The only way to appeal to political moderates who might feel some personal qualms about abortion, but see it as a tragic necessity for women who are not “stable” or “ready” enough to welcome a child is to establish credibility on pro-life, pro-family policies.

Ideally, this would include policies like a state-level child tax credit, additional child care support for low-income single moms, and more generous eligibility for Medicaid coverage for pregnant mothers and their children. None of these need break the bank. But a signature commitment to new moms and their babies, in conjunction with the heroic work being done every day by pregnancy resource centers and other charities, will give a positive push behind pro-life efforts.

Finally, preach to the unconverted, not the choir. Many pro-life autopsies of the defeats in Michigan and Ohio have called for better messaging, which can sometimes come across as a Monday-morning quarterback saying his favorite team should have had more heart. Better messaging can make a difference on the margins, but it cannot conceal a substance that is too far outside the mainstream to attract a majority of voters.

But pro-life forces must remember that in a popular vote, they need to persuade others, not simply motivate their own side. For example, ads about the referenda in Michigan and Ohio warned that passage would lead to youth gender transitions without parental consent. The topic reliably motivates conservative voters but may have left moderates wondering why advocates were seemingly changing the subject.

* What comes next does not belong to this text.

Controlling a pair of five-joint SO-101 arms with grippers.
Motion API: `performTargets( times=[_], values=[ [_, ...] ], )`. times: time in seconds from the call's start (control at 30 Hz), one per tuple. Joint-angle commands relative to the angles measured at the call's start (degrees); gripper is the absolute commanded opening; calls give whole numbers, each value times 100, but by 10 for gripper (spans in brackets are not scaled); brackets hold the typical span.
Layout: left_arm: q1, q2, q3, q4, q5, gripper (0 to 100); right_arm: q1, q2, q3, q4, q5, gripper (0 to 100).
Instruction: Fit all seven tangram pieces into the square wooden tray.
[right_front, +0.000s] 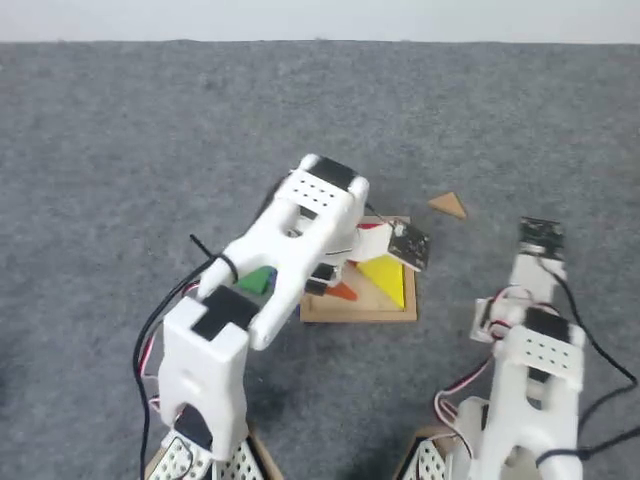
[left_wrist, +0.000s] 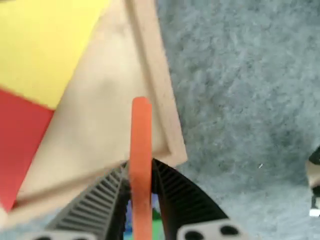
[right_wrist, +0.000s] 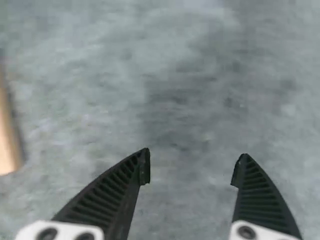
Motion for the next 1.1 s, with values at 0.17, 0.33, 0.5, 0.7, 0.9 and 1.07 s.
performTargets(
  times=[0.17,0.33,0.5,0.7,0.9,1.07],
  values=[
    [167,440,-831,18,-475,16,593,-242,-431,-110,-176,270],
    [149,756,-1165,18,-475,73,593,-242,-422,-110,-158,270],
    [141,870,-1473,18,-466,103,585,-242,-422,-110,-149,270],
    [114,879,-1516,-35,-211,103,347,-242,-413,-75,-141,270],
    [-167,835,-1613,-536,290,103,321,-242,-404,-66,-141,270],
    [-229,826,-1754,-598,448,103,321,-233,-404,-66,-141,270]
  ],
)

Instead, pro-life ads and messaging must stress the common-sense exceptions that will be in place, the meaningful safety-net investments any given state will be making, and the extremism of amendments that would allow abortion late into pregnancy.

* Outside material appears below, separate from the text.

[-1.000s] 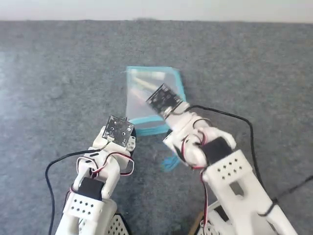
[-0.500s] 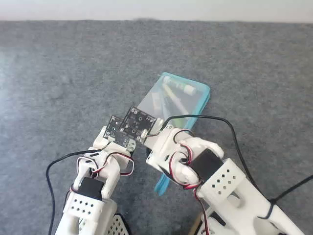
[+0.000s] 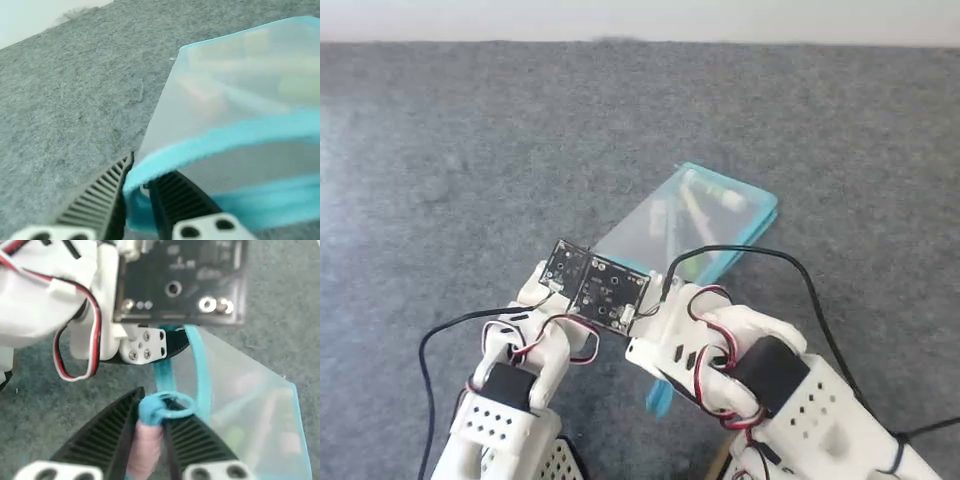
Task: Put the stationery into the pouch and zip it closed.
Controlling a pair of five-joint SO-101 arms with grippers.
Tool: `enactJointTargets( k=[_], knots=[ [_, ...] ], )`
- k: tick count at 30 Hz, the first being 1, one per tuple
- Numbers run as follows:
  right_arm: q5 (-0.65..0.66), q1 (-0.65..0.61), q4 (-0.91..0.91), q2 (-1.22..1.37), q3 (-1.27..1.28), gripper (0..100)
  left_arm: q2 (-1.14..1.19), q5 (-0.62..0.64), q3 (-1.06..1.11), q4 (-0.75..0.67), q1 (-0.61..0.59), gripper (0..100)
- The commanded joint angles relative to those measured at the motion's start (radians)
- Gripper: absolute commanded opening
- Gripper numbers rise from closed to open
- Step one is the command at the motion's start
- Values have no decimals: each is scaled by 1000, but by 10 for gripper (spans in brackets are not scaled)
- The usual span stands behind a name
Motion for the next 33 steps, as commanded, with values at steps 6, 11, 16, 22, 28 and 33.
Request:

There will always be a tension within the pro-life movement about how fast to push anti-abortion efforts, and where prudence dictates a more deliberate pace. Michael New, a well-respected scholar at the Lozier Institute, argues that “pro-lifers would do well to stay the course,” noting successful efforts to pass laws in states without a popular initiative process.

But stopping the bleeding means facing facts. Most estimates show that the laws passed since Dobbs have not led to a decrease in the number of abortions nationwide. Half of states offer voters the ability to amend their state constitution via referendum. The electorate in those states is not where the pro-life movement would like them to be. Most mainstream media outlets are in no mood to grant favors to those seeking abortion restrictions, no matter how prudent, and the deepest pockets will continue to favor the pro-choice side.

Ultimately, no amount of political strategy will be enough to replace the necessary goal of changing attitudes towards the value the unborn. But relying on a long-term strategy does not mean absolving oneself of the responsibility to find restrictions that can save unborn lives today. The two most important values, in the current context, for those who see the unborn as lives worthy of protection are prudence and charity. The principles outlined here may not be enough to win the day for the pro-life cause. But they may offer better odds than the results so far have shown.

Patrick T. Brown is a fellow at the Ethics and Public Policy Center, where his work with the Life and Family Initiative focuses on developing a robust pro-family economic agenda and supporting families as the cornerstone of a healthy and flourishing society.